Mr. Richard is glad to oblige and gives me my teaching schedule. I’ll teach 3 classes plus help with PE for Grades 1& 2. Woops, looks like I’ve already hung out too long with the other teachers in the Teachers’ Lounge and missed my first period. No problem, we’re on Africa-time: “just start the same schedule with 2nd period”. “Where do I find the lessons?” Mr. Richard then finds me the course books and explains that with exams next week they are just doing “revision” (i.e., review). “What do you suggest for English 3?” As I query him on each class, he provides the rookie with suggestions.
Grade 3 – English
With the 3rd graders we review articles (“a” vs. “an”), discuss vowels vs. consonants, use of “some” vs. “any”, examples of opposites ….then I give them a short quiz on the blackboard with 4 problems out of the course book (“which word doesn’t belong in this list”). They bring their exercise books up to me for correction as they finish. A few get them all correct and are so excited. But by the end the class is in a bit of an uproar. I have utterly flunked the correction process. I put red checkmarks by incorrect answers. Afterward the teachers explain to me that a red “x” means “incorrect”, a red check goes next to each correct answer. Then the score is written at the top along with the date and a word of encouragement (“excellent”, “good”, “average”). Well, I can learn, too.
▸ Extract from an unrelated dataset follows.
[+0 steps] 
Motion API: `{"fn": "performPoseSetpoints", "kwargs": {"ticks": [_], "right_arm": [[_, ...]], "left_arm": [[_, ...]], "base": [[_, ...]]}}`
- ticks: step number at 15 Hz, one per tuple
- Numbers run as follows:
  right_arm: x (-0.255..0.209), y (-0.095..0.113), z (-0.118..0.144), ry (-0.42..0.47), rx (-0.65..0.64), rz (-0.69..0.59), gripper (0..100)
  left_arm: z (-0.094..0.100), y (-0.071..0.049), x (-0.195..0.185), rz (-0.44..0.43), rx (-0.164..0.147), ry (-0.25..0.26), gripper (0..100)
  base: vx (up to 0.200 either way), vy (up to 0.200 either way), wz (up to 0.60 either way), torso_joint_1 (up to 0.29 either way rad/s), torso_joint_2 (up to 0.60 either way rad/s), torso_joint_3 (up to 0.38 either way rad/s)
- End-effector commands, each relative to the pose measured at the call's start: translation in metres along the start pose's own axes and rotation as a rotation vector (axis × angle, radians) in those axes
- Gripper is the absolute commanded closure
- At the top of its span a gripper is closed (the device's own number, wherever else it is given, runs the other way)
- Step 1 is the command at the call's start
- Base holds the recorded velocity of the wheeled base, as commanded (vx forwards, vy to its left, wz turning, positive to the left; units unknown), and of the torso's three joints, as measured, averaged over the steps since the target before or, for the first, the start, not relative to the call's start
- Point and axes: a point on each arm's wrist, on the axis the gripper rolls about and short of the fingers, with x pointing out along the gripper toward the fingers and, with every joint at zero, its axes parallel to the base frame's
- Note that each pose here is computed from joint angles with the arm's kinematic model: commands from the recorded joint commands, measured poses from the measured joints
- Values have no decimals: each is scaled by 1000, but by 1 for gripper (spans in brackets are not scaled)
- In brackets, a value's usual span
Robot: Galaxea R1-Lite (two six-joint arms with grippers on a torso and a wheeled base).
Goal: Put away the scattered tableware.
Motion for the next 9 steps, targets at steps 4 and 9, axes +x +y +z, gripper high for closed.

Next period -- Science for Grade 2
With the second graders I read from their course book about health issues (when and how to wash hands, wash meat, how to cook meat, etc.), identification of animals (domesticated vs. wild, which are harmful and why), then I test them from book questions on filtration. Many of them are so diligent as to rewrite their incorrect answers and resubmit them to me. I’m beginning to think I’m getting this down!
Next up: 4th Grade CRE
Our lesson is about “Abilities and Responsibility” and is based on the parable of the 3 servants and their different investment schemes (2 doubled their master’s money and the 3rd just buried it). We talked about how each of us is special and important, none are more important before God. “Each of us has skills, abilities, talents – what are some of yours?” The students mention praying, biking, reading, washing clothes and acknowledge each of them. We talk about how each skill is important and should be developed and can be used to help others. (I like the character-building in this government religious ethics curriculum.) I close with a quiz.
PE? Hmm! I never did figure out when, where or how I was to do PE, but it is obviously not worrying anyone.
As the school day ends, Michael is sitting in 4th Grade and has the students telling stories.
“I saw a mango tree and I wanted very much to get a mango off that tree, but there was a dog and a cat guarding that tree and in the house, 2 men sitting by the window. A little ways beyond the tree was the river. What to do?
I knew the dog’s name was “gubabalu” so I picked up a stone and threw it in the river. It made the sound “gubabalu” and the dog heard it and ran toward the river. I was afraid the cat would cry if I went to the tree that that the cry would bring the dog back, so I threw another stone into the window of the house. When the window broke, the men went “tsk, tsk, tsk” and the cat thought they were calling it and ran toward the house. Now I could get my mango.”
“The River Crossing”
“I had to carry 3 things across the river: a goat, a hyena and a bag of potatoes, but I had to be careful that the hyena didn’t eat the goat or the goat eat the potatoes, so…
1. I carried the goat across first. The hyena was not going to eat any potatoes.
2. Then, I carried the potatoes over but brought back the goat so he wouldn’t eat any.
3. Next, I carried over the hyena (quickly, so he didn't bother the goat), leaving him with the potatoes
4. Finally, I could carry over the goat and continue on my way.”
Often as the school day ends, the third or fourth grade students are asked to sweep out all of the rooms of the office building and school rooms and today they also wet down the new school room floors (they are made of a mix of dirt and sand called marram). They do so as a team, diligently, without any hesitation or complaining. Maybe we should incorporate chores into our school day in the U.S. -- could be character-building!?
And then it’s time for the closing assembly: Mr. Richard gathers all the students under the shade tree and exhorts them to be ready for exams and to be at school on-time, and encourages them that if they work hard they will all be Achievers.